Task instructions - From the first line of the data through the line containing "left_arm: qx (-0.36", transcribe each line exactly. Pictures do not belong in the copy.

-- Record excerpts follows --

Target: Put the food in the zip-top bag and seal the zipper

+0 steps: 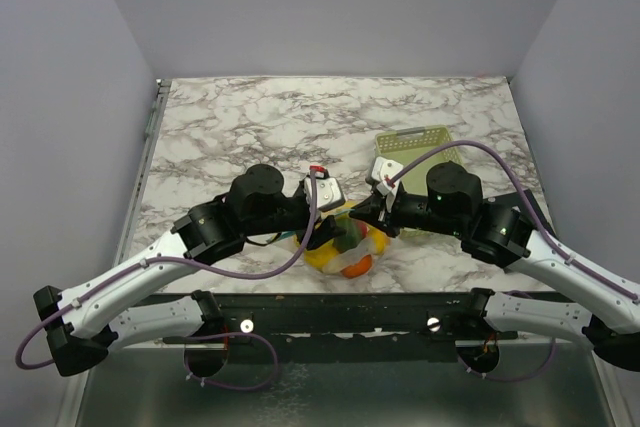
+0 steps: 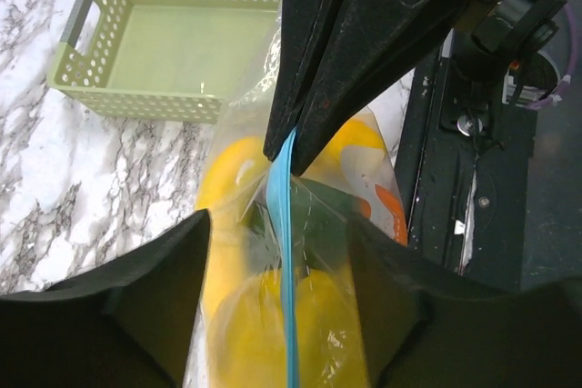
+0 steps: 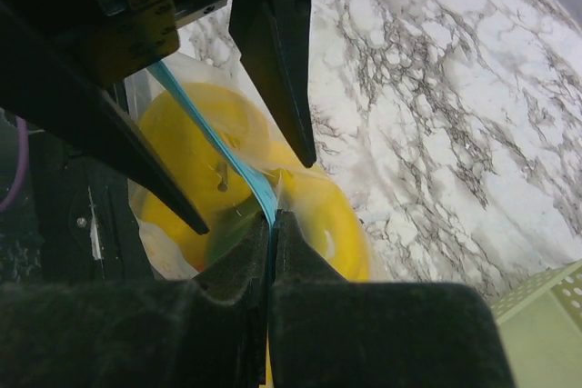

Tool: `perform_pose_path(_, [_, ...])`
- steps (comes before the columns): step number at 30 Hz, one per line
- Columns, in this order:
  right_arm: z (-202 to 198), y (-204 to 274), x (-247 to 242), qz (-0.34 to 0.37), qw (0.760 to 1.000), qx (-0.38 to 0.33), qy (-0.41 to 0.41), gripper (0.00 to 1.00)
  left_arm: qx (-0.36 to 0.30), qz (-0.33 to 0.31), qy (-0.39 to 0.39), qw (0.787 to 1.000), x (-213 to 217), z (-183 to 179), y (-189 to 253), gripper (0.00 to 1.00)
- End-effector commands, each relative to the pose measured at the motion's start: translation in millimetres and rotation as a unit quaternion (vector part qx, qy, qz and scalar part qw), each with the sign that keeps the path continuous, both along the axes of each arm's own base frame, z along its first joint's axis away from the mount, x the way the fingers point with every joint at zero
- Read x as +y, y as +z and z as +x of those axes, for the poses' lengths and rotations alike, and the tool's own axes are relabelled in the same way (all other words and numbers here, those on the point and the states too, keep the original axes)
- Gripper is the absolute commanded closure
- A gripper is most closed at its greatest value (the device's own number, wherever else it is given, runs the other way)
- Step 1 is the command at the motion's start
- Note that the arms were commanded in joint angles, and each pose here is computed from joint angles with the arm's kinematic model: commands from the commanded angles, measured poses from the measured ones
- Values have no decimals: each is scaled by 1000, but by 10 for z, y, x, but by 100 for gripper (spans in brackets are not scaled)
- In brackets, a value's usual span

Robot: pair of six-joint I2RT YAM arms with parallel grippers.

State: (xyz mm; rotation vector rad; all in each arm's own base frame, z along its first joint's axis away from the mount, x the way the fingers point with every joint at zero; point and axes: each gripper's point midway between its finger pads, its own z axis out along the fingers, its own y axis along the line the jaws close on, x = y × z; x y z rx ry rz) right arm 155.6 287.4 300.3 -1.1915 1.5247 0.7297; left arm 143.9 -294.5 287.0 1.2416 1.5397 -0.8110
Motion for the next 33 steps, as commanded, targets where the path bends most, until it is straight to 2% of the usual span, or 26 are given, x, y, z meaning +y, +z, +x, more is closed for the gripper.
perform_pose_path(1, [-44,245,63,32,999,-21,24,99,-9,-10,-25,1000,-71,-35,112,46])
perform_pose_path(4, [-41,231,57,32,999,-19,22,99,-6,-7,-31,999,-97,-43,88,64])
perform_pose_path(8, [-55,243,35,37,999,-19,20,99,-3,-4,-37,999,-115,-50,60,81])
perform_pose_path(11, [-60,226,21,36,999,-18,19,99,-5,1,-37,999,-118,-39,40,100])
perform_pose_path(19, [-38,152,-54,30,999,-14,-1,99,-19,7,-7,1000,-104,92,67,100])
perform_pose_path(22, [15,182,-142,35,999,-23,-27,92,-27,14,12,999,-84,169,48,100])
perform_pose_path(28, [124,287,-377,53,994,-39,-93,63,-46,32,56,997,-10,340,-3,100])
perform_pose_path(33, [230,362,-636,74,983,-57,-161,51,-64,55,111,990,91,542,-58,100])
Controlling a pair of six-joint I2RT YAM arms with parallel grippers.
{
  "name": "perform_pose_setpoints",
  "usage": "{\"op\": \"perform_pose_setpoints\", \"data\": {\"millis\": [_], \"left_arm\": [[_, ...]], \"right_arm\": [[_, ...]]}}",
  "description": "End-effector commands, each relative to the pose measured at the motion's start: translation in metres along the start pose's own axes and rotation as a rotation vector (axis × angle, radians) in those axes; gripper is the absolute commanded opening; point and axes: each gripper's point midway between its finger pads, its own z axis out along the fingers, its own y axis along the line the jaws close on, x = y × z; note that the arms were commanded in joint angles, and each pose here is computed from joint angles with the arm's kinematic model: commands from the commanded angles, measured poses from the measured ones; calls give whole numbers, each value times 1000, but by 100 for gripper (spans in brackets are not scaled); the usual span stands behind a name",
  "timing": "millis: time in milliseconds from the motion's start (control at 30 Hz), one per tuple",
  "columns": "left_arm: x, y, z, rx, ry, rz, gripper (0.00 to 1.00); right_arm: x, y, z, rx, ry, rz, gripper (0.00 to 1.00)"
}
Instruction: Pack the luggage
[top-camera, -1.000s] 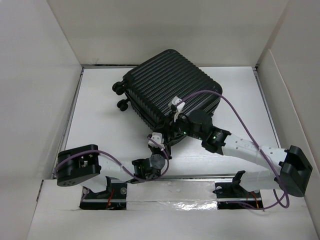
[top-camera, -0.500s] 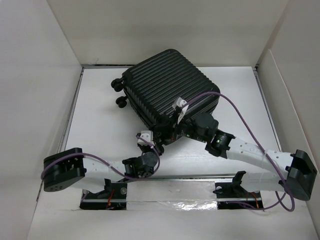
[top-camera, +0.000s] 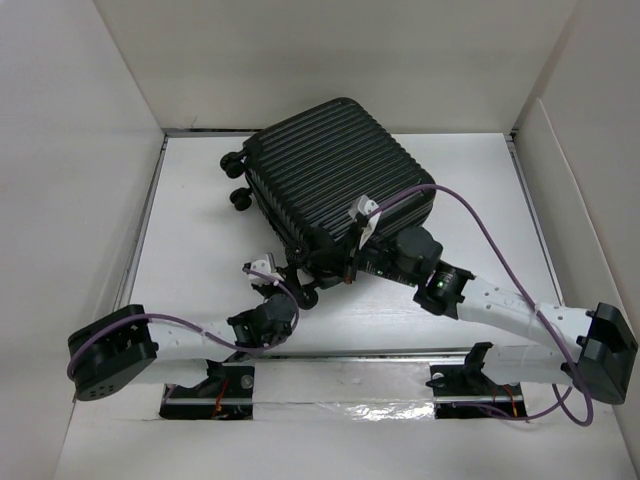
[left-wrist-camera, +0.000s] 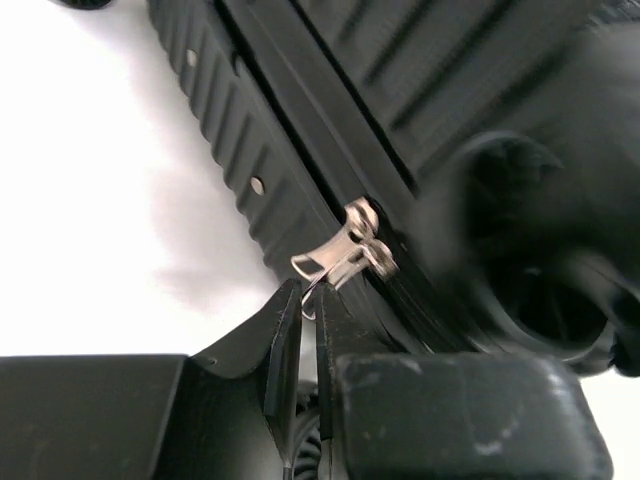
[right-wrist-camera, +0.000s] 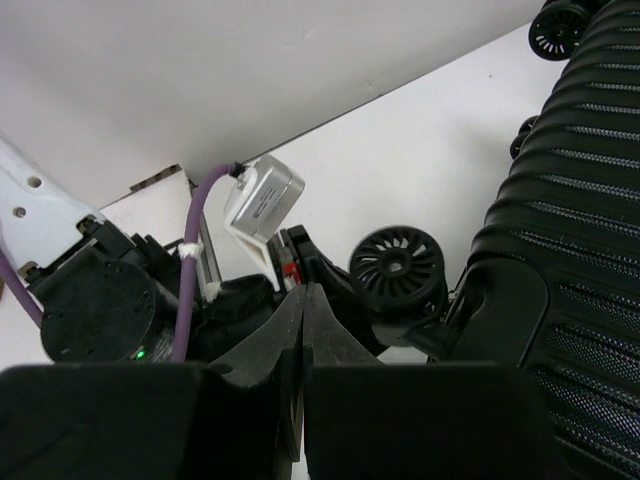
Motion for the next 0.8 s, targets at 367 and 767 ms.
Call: {"op": "perform_pose_setpoints", "data": {"millis": [367, 767], "left_arm": [[-69, 46, -13, -208, -91, -261, 72], [-164, -3, -62, 189, -74, -332, 99]], "right_arm": [[-31, -25, -20, 177, -82, -69, 9], [-78, -157, -71, 549, -163, 8, 84]]}}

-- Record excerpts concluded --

Output for this exercise -
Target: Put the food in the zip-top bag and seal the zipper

+0 steps: 
+0 steps: 
+0 steps: 

Tool: `perform_pose_path(_, [_, ...])`
- steps (comes before the columns): step number at 30 Hz, one per line
- Columns, in this order:
  right_arm: z (-202 to 198), y (-204 to 274), x (-247 to 242), qz (-0.34 to 0.37), qw (0.760 to 1.000), qx (-0.38 to 0.33), qy (-0.41 to 0.41), gripper (0.00 to 1.00)
  left_arm: qx (-0.36 to 0.30), qz (-0.33 to 0.31), qy (-0.39 to 0.39), qw (0.787 to 1.000), x (-213 to 217), z (-183 to 179), y (-189 to 253), gripper (0.00 to 1.00)

This output has come to an end.